* _What you will do_:
Without including any pictures, write out all the records word for word.

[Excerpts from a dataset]
'''

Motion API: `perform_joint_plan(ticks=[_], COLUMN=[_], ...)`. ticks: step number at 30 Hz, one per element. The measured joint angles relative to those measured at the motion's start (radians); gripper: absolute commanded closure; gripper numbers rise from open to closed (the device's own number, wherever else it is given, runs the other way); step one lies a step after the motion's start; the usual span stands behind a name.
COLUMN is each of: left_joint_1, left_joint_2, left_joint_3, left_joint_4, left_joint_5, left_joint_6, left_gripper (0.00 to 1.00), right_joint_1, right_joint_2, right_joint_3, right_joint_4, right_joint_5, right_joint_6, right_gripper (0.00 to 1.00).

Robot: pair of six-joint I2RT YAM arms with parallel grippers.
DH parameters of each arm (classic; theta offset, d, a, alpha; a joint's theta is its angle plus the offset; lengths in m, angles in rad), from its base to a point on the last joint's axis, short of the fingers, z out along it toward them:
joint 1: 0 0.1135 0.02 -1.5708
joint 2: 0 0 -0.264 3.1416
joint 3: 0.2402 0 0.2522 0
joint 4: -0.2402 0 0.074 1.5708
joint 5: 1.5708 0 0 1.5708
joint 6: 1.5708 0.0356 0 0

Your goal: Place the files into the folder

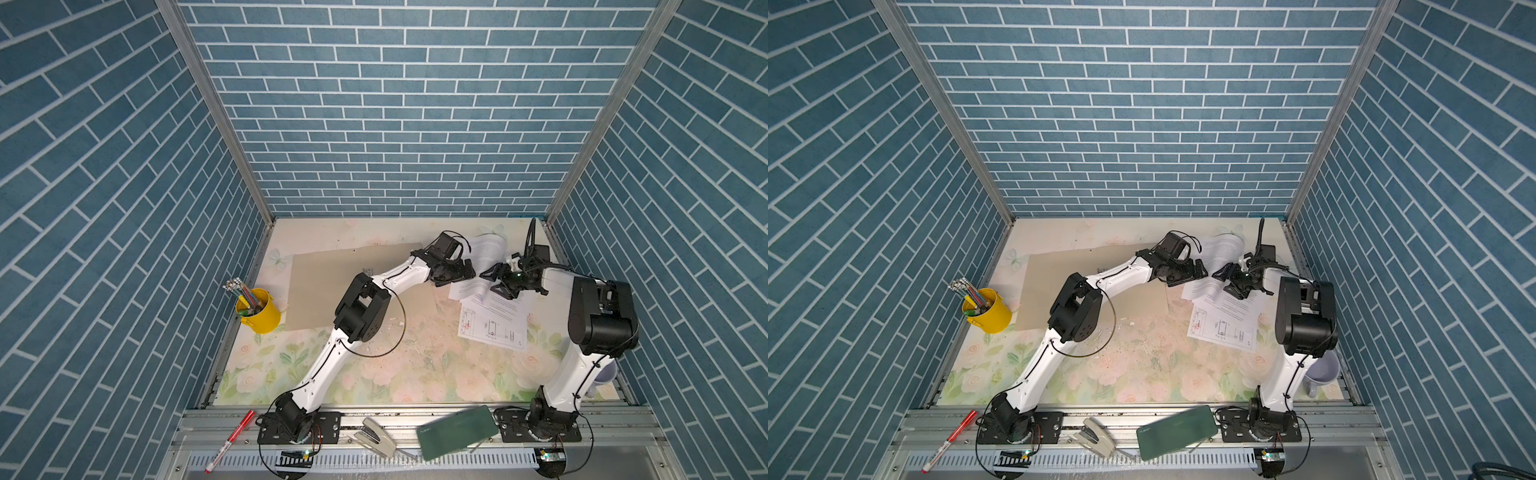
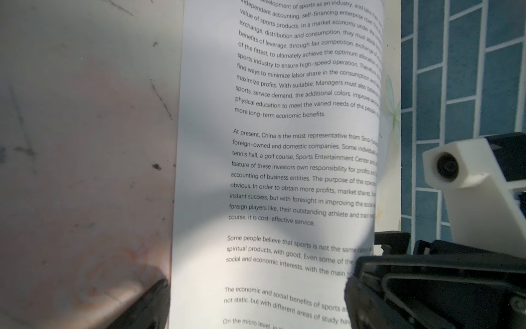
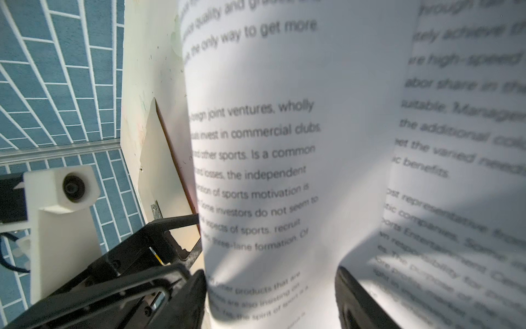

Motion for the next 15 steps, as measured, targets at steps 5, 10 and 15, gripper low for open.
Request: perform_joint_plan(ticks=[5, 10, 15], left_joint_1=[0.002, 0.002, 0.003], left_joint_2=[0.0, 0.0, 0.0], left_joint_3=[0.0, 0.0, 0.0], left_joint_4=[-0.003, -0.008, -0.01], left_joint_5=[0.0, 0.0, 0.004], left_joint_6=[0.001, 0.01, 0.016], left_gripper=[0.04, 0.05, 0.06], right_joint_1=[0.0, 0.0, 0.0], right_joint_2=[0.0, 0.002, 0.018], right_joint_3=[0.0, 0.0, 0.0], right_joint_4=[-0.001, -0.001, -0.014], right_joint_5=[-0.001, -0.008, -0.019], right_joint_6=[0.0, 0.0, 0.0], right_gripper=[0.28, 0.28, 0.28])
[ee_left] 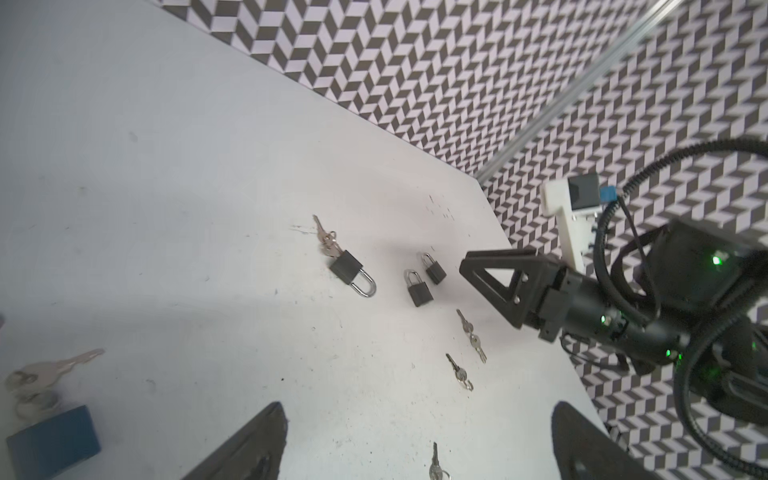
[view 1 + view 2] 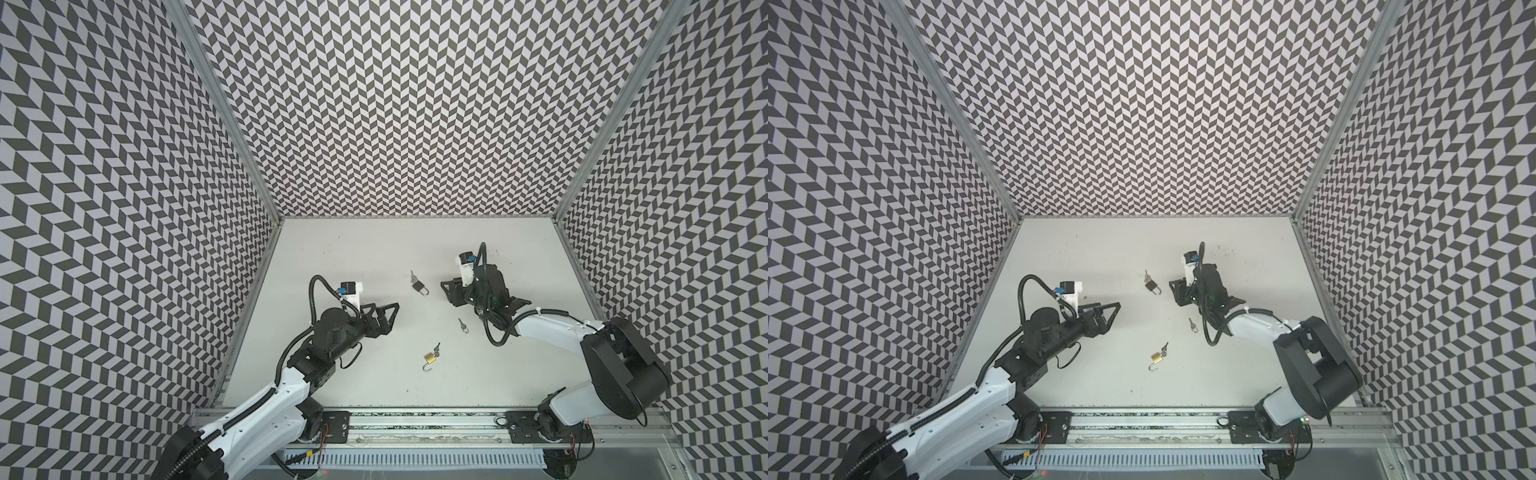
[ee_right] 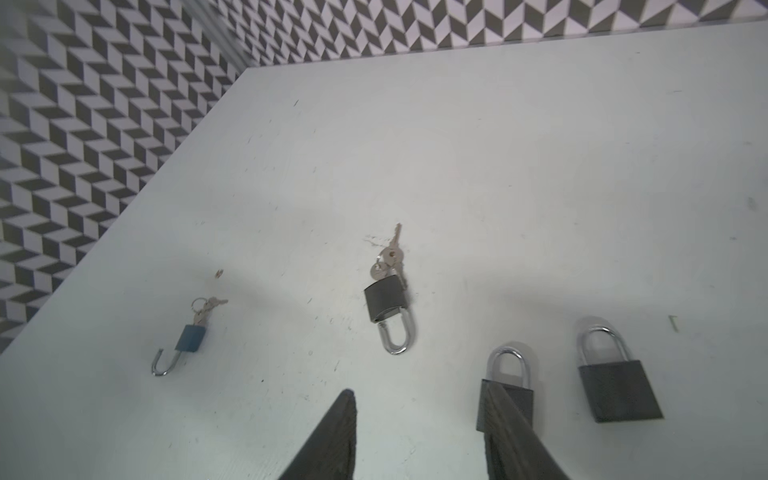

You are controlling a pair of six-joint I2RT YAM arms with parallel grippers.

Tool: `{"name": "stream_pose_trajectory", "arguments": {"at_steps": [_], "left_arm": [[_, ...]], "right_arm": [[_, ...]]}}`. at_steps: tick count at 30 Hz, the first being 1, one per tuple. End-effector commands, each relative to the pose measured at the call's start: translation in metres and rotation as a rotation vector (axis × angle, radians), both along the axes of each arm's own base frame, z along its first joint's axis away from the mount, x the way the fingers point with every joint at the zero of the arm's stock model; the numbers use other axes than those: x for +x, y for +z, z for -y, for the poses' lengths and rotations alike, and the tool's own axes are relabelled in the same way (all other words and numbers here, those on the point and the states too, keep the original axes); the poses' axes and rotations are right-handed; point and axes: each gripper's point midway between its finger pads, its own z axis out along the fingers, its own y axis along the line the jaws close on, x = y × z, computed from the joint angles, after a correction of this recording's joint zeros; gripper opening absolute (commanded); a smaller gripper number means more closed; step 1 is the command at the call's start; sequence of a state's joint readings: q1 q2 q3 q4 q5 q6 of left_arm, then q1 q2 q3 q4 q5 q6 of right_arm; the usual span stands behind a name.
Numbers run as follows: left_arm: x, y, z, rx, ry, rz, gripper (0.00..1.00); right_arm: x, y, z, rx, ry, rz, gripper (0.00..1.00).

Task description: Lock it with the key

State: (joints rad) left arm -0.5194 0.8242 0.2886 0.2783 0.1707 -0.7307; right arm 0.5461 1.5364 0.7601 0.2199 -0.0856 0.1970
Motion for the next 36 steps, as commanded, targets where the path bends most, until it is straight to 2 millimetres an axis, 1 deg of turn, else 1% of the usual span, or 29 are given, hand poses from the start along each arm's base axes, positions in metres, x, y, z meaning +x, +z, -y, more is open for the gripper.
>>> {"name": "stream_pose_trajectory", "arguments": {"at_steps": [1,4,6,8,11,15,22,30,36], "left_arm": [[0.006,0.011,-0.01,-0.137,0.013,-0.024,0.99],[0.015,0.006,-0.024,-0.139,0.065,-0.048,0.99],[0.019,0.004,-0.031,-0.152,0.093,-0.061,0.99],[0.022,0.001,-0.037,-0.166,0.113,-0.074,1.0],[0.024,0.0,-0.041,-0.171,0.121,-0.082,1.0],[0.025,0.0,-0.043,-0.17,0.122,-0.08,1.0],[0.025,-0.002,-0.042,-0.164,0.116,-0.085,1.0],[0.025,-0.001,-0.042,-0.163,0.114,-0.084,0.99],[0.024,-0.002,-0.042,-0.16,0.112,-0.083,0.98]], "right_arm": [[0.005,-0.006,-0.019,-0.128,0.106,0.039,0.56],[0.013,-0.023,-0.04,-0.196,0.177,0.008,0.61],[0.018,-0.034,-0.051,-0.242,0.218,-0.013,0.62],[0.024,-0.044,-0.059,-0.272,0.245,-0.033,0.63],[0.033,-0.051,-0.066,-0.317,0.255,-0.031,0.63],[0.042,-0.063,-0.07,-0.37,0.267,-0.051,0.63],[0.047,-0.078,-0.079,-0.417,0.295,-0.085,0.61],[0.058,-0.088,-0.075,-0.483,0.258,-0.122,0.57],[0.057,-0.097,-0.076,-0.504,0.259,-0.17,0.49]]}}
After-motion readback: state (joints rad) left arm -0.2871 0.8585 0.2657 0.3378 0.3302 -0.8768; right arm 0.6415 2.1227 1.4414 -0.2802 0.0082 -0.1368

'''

* _Response_:
Motion API: `perform_joint_plan(ticks=[_], COLUMN=[_], ...)`. ticks: step number at 30 Hz, one per element. The measured joint angles relative to those measured at the motion's start (radians); gripper: absolute commanded closure; gripper numbers rise from open to closed (the device's own number, wherever else it is given, runs the other way); step one lies a step after the motion's start; the usual span stands behind a name.
COLUMN is each of: left_joint_1, left_joint_2, left_joint_3, left_joint_4, left_joint_5, left_joint_6, left_gripper (0.00 to 1.00), right_joint_1, right_joint_2, right_joint_3, right_joint_4, right_joint_5, right_joint_6, right_gripper (0.00 to 1.00).

Robot: pair of six-joint I2RT YAM arms with parallel grippers.
DH parameters of each arm (classic; theta offset, d, a, alpha; a joint's theta is its angle plus the offset; lengths in m, angles in rad), from its base to a point on the last joint's axis, short of the fingers, z out along it toward them:
joint 1: 0 0.1135 0.02 -1.5708
joint 2: 0 0 -0.264 3.1416
joint 3: 0.2402 0 0.2522 0
joint 4: -0.2402 0 0.074 1.5708
joint 5: 1.5708 0 0 1.5708
joint 6: 1.5708 0.0356 0 0

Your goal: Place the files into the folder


Motion for the next 15 steps, as measured, targets at steps 5, 10 and 15, gripper low for open.
Request: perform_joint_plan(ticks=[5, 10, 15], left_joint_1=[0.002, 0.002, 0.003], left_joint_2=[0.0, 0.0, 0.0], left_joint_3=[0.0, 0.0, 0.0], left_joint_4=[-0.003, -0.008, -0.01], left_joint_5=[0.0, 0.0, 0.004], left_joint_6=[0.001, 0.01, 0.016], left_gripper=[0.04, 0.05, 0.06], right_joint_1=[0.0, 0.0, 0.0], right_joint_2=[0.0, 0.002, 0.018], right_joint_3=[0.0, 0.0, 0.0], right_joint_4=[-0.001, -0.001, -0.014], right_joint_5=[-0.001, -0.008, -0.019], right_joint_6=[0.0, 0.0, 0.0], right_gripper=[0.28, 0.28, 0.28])
[ee_left] 
[view 1 + view 2] 
[ee_right] 

You are controlling a pair of six-joint I2RT YAM arms with parallel grippers.

Tool: `{"name": "stream_pose_trajectory", "arguments": {"at_steps": [_], "left_arm": [[_, ...]], "right_arm": [[_, ...]]}}`. at_steps: tick count at 30 Hz, the first being 1, one per tuple. End-effector commands, each relative to the pose measured at the call's start: translation in metres and rotation as a rotation vector (axis × angle, radians), both along the axes of each arm's own base frame, z along its first joint's axis away from the mount, x the way the fingers point with every joint at the zero of the arm's stock model; the numbers use other axes than those: x for +x, y for +z, z for -y, for the poses' lengths and rotations alike, and the tool's own axes are relabelled in the same way (all other words and numbers here, those on the point and the states too, keep the original axes); the poses' axes and rotations are right-handed; point and axes: each gripper's point midway between its finger pads, its own z axis out along the fingers, its own y axis along the line the jaws close on, x = y × z, computed from the joint angles, after a correction of this recording's joint zeros; gripper opening absolute (commanded); a smaller gripper number means more closed; step 1 is the command at the call's start; sequence of a state's joint readings: q1 q2 q3 q4 q5 q6 of left_arm, then q1 q2 q3 q4 q5 q6 of right_arm; the usual span stands behind a name.
Numbers run as follows: left_arm: x, y, z, rx, ry, rz, gripper (0.00..1.00); right_arm: x, y, z, rx, ry, rz, gripper (0.00..1.00).

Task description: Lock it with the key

State: (joints rad) left arm -0.5194 0.8242 0.2886 0.2783 0.1707 -0.7307; right arm 0.5461 1.5364 0.7601 0.2199 -0.0856 0.1970
Motion for the next 36 steps, as commanded, targets where the path bends most, until it is straight to 2 millimetres an axis, 1 deg of turn, else 1% of the usual span, or 29 are given, hand poses from the start along each arm's base axes, positions in metres, x, y, z meaning +x, +z, -y, more is open for the gripper.
>>> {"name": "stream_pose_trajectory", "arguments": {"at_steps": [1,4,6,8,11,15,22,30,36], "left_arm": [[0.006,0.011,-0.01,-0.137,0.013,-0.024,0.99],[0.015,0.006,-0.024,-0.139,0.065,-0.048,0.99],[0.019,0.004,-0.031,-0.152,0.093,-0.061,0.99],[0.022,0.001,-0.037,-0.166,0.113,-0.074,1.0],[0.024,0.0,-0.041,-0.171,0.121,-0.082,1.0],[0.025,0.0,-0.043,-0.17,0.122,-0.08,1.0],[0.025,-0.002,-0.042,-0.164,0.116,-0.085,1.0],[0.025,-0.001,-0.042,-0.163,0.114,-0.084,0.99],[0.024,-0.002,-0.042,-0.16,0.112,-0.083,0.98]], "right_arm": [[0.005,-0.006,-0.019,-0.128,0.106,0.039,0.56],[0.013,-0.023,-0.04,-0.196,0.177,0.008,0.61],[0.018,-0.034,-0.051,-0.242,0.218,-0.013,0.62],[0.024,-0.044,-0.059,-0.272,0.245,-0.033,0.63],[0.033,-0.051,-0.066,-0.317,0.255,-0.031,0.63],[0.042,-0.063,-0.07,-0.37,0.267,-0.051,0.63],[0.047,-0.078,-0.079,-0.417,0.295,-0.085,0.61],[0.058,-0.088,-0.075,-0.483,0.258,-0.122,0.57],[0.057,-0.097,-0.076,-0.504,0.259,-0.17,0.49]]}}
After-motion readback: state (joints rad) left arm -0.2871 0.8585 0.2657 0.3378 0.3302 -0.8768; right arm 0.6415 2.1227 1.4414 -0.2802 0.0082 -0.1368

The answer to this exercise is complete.